Can a CDK pipeline stack avoid referring to a specific repo and Github connection?

Question

My CDK pipeline stack has this code:

const pipeline = new CodePipeline(this, id, {
    pipelineName: id,
    synth: new CodeBuildStep("Synth", {
            input: CodePipelineSource.connection("user/example4-be", "main", {
                connectionArn: "arn:aws:codestar-connections:us-east-1:111...1111:connection/1111-1111.....1111",
            }),
            installCommands: [],
            commands: []
        }
    ),
})

which makes the code tightly coupled to the repository it is in (user/example4-be) and the Github connection it's using to access it (arn:aws:codestar-connections:...). This would break if someone forks the repo and wants to have a parallel pipeline. I feel like these two values should be configuration and not part of the code.

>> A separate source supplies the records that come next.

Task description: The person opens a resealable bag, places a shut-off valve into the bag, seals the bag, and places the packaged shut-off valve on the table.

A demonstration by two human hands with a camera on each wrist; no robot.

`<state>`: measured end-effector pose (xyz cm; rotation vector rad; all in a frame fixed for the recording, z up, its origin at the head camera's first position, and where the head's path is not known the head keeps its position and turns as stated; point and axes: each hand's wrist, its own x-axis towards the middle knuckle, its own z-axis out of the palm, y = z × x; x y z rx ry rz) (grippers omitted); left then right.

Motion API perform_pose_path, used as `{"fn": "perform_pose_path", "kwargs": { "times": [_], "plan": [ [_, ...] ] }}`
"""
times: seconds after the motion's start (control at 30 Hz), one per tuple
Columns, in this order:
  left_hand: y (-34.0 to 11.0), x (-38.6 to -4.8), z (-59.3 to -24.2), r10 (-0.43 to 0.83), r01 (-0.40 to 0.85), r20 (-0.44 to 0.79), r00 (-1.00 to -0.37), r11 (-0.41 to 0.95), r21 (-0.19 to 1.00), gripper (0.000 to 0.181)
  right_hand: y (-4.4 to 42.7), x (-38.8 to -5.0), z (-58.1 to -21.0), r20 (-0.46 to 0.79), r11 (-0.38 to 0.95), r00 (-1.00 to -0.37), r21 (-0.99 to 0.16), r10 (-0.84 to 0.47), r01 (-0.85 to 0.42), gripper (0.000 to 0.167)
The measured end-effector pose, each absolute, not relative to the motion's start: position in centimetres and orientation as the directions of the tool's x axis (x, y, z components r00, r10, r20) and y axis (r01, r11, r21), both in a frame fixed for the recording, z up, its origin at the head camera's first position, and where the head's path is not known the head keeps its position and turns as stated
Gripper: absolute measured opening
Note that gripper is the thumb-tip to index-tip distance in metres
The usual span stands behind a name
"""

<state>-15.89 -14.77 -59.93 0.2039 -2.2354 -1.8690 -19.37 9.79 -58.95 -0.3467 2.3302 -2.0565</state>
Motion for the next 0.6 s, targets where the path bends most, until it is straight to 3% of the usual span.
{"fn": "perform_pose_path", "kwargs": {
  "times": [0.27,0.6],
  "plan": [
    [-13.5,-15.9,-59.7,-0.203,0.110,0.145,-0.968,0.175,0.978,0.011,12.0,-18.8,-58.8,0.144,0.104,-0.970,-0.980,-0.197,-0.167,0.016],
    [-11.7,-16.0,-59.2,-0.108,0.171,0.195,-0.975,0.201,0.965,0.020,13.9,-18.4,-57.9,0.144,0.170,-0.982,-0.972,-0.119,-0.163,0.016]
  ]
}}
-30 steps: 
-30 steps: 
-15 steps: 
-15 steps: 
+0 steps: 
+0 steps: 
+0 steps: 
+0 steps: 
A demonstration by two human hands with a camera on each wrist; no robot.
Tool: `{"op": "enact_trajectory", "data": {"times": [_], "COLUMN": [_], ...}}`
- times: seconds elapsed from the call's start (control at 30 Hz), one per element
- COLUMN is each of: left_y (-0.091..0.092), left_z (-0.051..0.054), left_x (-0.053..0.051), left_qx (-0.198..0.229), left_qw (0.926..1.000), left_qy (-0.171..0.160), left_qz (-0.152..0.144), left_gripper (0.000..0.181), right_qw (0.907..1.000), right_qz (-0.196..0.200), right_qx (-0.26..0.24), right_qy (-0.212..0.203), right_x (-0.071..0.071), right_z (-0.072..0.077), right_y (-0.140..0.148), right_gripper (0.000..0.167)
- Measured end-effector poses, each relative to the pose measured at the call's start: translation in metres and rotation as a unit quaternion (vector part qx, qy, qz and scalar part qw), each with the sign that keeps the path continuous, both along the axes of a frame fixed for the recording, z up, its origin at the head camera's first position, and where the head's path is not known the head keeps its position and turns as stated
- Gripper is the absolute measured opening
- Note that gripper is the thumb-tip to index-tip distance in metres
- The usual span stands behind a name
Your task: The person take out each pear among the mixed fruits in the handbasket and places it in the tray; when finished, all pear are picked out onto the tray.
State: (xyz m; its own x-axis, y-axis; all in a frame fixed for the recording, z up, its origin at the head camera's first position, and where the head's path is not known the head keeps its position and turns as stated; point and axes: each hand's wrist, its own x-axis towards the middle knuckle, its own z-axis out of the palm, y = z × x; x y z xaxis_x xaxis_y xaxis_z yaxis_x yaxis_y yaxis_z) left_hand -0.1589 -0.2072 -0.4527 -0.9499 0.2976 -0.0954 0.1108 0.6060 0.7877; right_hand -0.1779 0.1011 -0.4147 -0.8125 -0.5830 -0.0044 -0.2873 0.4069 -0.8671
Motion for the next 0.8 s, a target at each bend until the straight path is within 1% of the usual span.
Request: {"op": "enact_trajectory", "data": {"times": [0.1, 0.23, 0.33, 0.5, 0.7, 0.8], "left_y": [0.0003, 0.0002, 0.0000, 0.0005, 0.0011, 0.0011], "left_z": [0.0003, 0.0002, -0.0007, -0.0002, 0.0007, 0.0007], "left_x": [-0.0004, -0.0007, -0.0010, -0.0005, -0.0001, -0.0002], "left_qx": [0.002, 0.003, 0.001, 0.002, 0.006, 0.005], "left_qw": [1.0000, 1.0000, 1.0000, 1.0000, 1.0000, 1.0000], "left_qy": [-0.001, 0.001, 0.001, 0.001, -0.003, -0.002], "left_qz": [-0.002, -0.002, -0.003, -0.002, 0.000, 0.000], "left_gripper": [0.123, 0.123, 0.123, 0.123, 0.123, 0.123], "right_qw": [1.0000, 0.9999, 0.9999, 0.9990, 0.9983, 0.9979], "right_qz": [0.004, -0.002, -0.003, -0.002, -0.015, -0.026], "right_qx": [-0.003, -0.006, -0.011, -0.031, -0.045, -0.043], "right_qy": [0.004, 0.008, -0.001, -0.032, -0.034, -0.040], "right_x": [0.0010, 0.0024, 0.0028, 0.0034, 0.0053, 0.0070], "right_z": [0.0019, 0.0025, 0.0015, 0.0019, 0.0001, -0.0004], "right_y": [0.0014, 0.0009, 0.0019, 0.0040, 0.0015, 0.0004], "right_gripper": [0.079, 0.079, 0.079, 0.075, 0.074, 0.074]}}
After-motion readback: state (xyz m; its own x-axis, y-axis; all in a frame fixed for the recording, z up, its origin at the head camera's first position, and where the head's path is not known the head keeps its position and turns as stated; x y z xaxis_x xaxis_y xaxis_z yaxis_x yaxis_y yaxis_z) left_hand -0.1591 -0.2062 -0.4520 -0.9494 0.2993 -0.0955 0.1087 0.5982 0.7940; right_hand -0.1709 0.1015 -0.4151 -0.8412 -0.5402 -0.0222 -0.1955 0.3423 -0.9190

Is there a way using CDK and CodePipeline for this to be external variables? I guess the variables should be per-pipeline if possible? I'm not entirely sure.

What do you mean by "external variables"? Where would you like to define them? — gshpychka, Jan 25 '22 at 10:59
You can store the values in System Manager Parameter store and read it in CDK. Docs: https://docs.aws.amazon.com/cdk/v2/guide/get_ssm_value.html I had used this approach [here](https://stackoverflow.com/a/70737033/17896613) — Kaustubh Khavnekar, Jan 25 '22 at 17:29
@gshpychka: no idea, maybe somewhere in the CodePipeline in the AWS Console? — Pablo Fernandez, Jan 25 '22 at 22:44

fedonev · Accepted Answer · 2022-01-27T11:30:33.143

Subclass Stack and accept the source configuration input as a custom prop type.¹

// SourceConfigPipelineStack.ts

interface SourceConfigPipelineStackProps extends cdk.StackProps {
  source: pipelines.CodePipelineSource;
}

export class SourceConfigPipelineStack extends cdk.Stack {
  constructor(
    scope: Construct,
    id: string,
    props: SourceConfigPipelineStackProps
  ) {
    super(scope, id);

    const pipeline = new pipelines.CodePipeline(this, id, {
      pipelineName: id,
      synth: new pipelines.CodeBuildStep('Synth', {
        input: props.source,
        installCommands: [],
        commands: [],
      }),
    });
  }
}

Pipeline consumers then pass their own source as configuration:

// app.ts

new SourceConfigPipelineStack(app, 'MyPipelineStack', {
  env,
  source: pipelines.CodePipelineSource.connection('user/example4-be', 'main', {
    connectionArn:
      'arn:aws:codestar-connections:us-east-1:111...1111:connection/1111-1111.....1111',
  }),
});

Edit: Is it "bad" to put ARN configuration in code?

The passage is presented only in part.